WORK INSTRUCTIONS ::
In the material below, find every line containing "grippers" and copy that line.

===== SOURCE MATERIAL =====

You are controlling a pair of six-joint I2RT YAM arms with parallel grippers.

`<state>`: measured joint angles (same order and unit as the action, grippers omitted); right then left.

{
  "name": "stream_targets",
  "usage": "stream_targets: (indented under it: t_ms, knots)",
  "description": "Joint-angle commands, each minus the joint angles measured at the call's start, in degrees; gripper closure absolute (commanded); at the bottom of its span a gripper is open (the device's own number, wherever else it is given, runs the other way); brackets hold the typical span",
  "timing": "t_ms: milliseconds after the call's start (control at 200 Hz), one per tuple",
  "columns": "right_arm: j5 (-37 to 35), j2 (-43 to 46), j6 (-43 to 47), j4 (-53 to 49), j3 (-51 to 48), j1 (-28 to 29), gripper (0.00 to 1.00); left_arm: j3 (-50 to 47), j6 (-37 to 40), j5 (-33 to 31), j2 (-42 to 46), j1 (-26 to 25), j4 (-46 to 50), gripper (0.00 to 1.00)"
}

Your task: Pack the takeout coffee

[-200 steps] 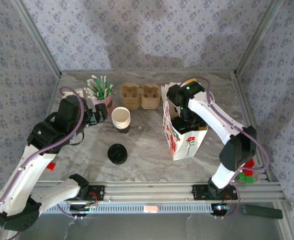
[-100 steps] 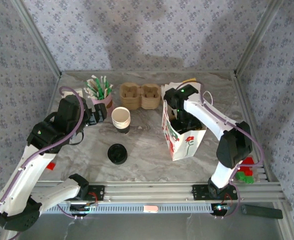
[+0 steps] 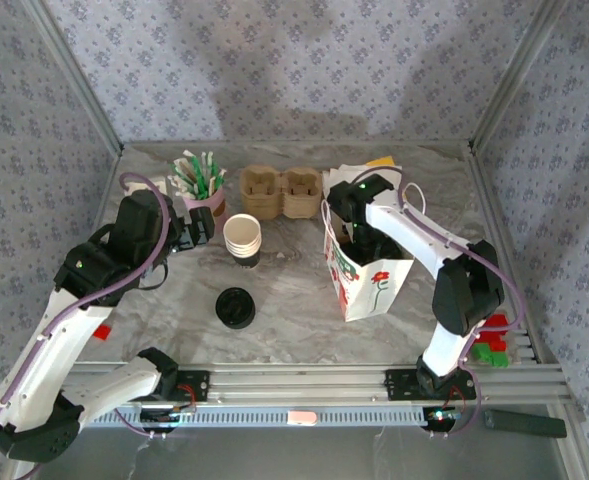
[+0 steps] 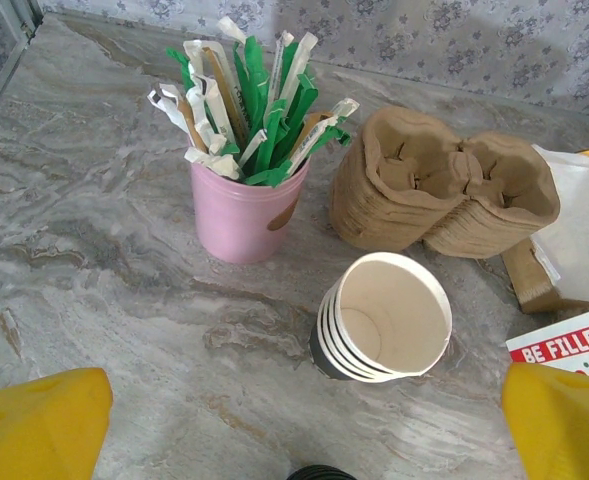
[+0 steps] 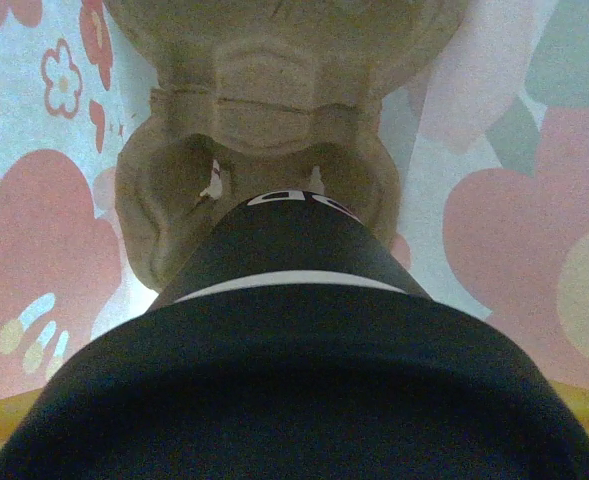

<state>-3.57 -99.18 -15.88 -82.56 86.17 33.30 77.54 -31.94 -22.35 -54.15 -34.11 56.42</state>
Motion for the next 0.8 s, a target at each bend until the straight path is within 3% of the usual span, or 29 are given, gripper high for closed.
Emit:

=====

THE ANSWER ::
You are controlling a pair of six-joint I2RT YAM arms with parallel grippers.
`<state>`: measured joint angles (same order and unit as the action, grippers omitted); right then left.

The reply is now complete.